One last point, which would probably not be relevant to most uses of this class: Stopwatch runs a bit fast compared to the system time. On my computer, it gets about 5 seconds (that's seconds, not milliseconds) ahead after 24 hours, and on other machines this drift can be even larger. So it's a little misleading to say it's highly accurate, when it's actually just highly granular. For timing short-duration methods, this obviously wouldn't be a significant problem.
And one more last point, which certainly is relevant: I've often noticed while benchmarking that I'll get a bunch of running times that are all clustered within a narrow range of values (e.g. 80, 80, 79, 82 etc.), but occasionally something else will happen in Windows (like opening another program or my anti-virus kicks on or something) and I'll get a value wildly out of whack with the others (e.g. 80, 80, 79, 271, 80 etc.). I think a simple solution to this outlier problem is to use the median of your measurements instead of the mean. I don't know if Linq supports this automatically or not.

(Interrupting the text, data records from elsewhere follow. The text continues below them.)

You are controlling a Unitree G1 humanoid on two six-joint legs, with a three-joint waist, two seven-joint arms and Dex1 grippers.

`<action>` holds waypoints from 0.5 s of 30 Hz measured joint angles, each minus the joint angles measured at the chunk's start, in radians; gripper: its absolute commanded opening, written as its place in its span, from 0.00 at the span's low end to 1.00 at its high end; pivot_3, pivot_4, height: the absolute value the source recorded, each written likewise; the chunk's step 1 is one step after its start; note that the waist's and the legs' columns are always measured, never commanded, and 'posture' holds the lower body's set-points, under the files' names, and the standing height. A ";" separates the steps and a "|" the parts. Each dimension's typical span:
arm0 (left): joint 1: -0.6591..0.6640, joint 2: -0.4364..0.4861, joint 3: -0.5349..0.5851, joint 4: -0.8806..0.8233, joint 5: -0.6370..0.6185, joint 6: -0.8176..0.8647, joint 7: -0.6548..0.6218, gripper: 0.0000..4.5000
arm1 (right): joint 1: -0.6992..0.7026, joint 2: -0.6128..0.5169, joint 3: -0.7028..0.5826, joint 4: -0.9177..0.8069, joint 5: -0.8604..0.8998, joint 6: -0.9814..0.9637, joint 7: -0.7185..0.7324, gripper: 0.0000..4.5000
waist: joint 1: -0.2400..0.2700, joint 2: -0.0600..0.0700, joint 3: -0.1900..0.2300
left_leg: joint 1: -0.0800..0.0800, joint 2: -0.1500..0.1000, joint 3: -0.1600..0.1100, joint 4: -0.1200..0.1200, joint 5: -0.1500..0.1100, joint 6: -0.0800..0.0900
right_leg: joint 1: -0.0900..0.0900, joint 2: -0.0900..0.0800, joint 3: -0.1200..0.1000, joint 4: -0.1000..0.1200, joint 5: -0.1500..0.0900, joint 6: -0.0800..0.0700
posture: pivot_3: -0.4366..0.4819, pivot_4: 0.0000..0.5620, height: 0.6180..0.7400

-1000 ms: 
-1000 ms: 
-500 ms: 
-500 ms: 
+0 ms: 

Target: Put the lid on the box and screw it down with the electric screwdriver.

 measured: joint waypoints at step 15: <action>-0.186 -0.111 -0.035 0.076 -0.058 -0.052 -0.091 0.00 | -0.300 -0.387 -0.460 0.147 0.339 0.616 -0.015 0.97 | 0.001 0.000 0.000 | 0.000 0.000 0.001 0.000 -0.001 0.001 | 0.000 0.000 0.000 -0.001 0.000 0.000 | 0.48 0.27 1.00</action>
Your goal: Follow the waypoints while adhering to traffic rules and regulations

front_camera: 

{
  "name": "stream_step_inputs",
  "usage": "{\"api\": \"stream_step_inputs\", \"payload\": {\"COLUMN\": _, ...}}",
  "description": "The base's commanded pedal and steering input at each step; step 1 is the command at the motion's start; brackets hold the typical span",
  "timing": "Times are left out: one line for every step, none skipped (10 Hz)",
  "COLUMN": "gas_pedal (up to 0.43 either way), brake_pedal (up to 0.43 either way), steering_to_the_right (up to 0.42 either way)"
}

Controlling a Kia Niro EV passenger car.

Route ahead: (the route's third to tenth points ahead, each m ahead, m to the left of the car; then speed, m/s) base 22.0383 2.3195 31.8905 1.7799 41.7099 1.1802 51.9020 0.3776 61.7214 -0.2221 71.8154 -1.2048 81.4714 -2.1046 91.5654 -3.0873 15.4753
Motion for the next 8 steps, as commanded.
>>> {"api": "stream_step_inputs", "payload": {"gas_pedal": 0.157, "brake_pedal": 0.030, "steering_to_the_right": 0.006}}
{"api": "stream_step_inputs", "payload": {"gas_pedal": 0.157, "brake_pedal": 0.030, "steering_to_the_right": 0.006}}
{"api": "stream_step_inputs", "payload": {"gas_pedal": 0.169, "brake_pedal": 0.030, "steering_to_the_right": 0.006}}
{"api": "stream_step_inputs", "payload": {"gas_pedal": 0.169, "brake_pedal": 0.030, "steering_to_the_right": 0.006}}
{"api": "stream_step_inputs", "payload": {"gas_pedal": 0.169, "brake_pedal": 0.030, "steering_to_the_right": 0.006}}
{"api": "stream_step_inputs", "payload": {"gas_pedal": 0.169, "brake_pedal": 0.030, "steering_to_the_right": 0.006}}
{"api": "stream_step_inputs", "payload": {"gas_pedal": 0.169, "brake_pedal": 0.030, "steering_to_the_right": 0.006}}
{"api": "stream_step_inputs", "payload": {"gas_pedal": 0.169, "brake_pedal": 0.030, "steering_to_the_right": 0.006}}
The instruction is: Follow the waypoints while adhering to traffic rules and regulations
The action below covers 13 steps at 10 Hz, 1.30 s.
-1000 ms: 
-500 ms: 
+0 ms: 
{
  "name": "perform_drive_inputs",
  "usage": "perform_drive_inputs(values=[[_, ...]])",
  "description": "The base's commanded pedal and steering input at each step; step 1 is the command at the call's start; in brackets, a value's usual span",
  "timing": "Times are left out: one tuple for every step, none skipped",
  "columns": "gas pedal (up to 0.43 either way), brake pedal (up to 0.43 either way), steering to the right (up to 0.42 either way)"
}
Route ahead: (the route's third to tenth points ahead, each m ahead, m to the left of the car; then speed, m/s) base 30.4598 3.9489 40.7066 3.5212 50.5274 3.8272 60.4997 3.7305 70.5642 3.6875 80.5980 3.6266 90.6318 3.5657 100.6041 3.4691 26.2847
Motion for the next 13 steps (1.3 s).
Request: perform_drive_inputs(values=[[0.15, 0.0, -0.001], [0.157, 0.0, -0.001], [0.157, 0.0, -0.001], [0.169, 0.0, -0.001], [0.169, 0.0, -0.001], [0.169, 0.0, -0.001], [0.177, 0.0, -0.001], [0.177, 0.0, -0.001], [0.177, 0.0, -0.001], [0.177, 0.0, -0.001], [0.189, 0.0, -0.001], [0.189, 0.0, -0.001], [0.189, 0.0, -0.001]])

As I am not a C# programmer, I cannot say with any deal of accuracy whether that class is an appropriate implementation for counting how long a function execution takes. However, there are things to keep in mind for repeatability and accuracy.
I am not up on the various ins and outs of the .NET Framework, but depending on how it compiles to native code, it might be possible that any compilation would affect benchmark results. Also, whether or not a function is in the cache can make a difference, too. So you'll want to loop over your function to ensure that there is no hit from compilation and that everything is loaded and ready. Once that's done, you might be able to get started.
Others will probably have better information and knowledge of .NET than I do.